Supplied data.
------------
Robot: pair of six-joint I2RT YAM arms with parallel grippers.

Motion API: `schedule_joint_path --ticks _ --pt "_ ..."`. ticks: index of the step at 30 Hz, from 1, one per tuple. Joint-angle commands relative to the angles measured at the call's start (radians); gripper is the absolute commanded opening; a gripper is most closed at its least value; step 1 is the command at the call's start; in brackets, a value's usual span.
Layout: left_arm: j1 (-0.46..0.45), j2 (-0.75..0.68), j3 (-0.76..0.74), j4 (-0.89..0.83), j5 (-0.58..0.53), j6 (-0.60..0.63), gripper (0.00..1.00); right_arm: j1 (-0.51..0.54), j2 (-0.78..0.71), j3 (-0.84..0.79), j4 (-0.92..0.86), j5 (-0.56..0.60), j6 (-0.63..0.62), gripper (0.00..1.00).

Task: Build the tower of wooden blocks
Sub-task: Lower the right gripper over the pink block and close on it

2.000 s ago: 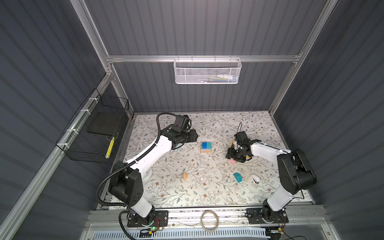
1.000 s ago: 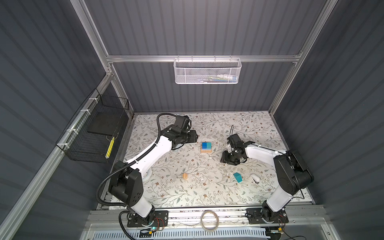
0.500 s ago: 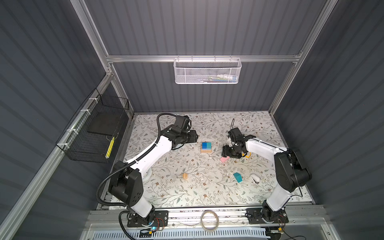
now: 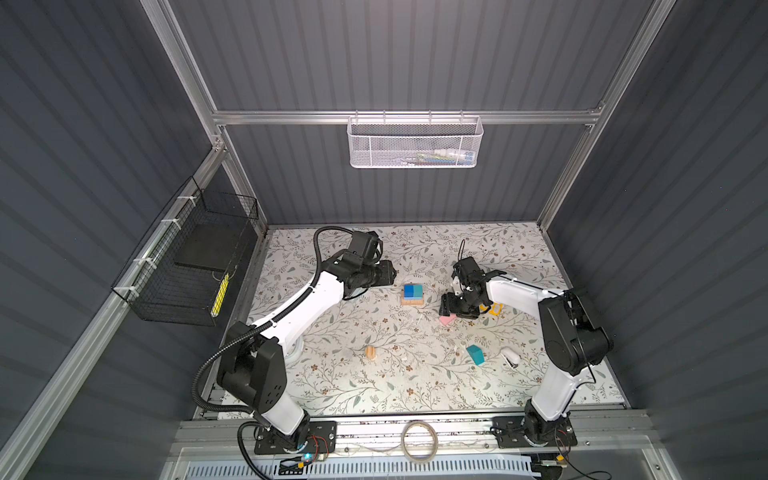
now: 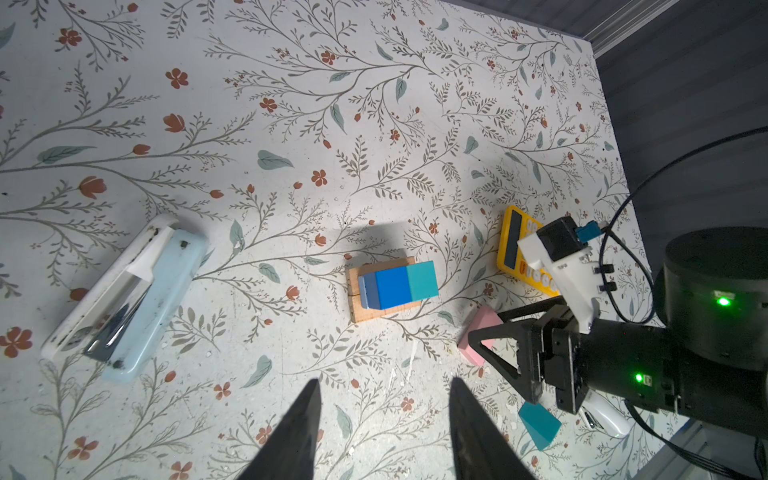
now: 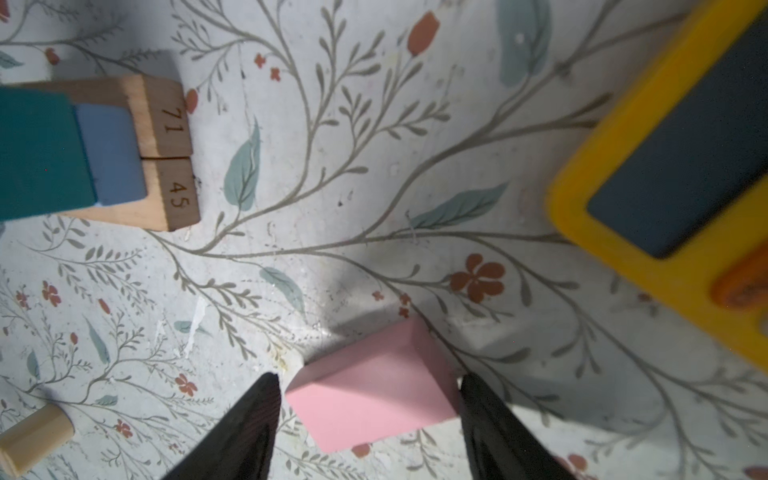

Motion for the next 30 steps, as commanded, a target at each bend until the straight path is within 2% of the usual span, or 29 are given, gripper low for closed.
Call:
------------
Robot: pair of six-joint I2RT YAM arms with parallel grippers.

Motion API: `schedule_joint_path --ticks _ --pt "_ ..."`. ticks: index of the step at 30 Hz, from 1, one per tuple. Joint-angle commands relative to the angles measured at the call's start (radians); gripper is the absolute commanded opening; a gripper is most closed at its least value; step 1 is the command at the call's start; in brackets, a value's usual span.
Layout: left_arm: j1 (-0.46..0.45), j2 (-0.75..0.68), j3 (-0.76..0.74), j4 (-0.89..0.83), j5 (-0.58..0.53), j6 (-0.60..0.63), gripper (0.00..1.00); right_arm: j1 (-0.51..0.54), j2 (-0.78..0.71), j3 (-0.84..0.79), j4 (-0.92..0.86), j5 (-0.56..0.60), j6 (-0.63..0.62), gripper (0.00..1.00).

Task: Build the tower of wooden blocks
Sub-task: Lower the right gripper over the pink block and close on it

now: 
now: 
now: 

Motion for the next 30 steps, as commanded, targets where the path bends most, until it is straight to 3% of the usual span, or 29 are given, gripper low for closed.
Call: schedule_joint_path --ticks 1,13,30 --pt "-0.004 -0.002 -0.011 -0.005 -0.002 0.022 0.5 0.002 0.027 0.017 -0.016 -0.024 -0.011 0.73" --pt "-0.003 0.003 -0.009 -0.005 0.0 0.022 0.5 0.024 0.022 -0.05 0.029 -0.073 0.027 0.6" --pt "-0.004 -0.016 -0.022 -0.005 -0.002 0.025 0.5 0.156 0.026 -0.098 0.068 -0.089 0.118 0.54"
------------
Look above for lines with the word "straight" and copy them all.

Motion for the next 30 steps, as commanded, a target at each bend until the straight path is within 2% of the usual span, or 29 are given, gripper low for closed.
Motion for the next 30 steps, as commanded, targets where the path bends most, until it is straight to 3% of the usual span, or 29 are given, gripper low for closed.

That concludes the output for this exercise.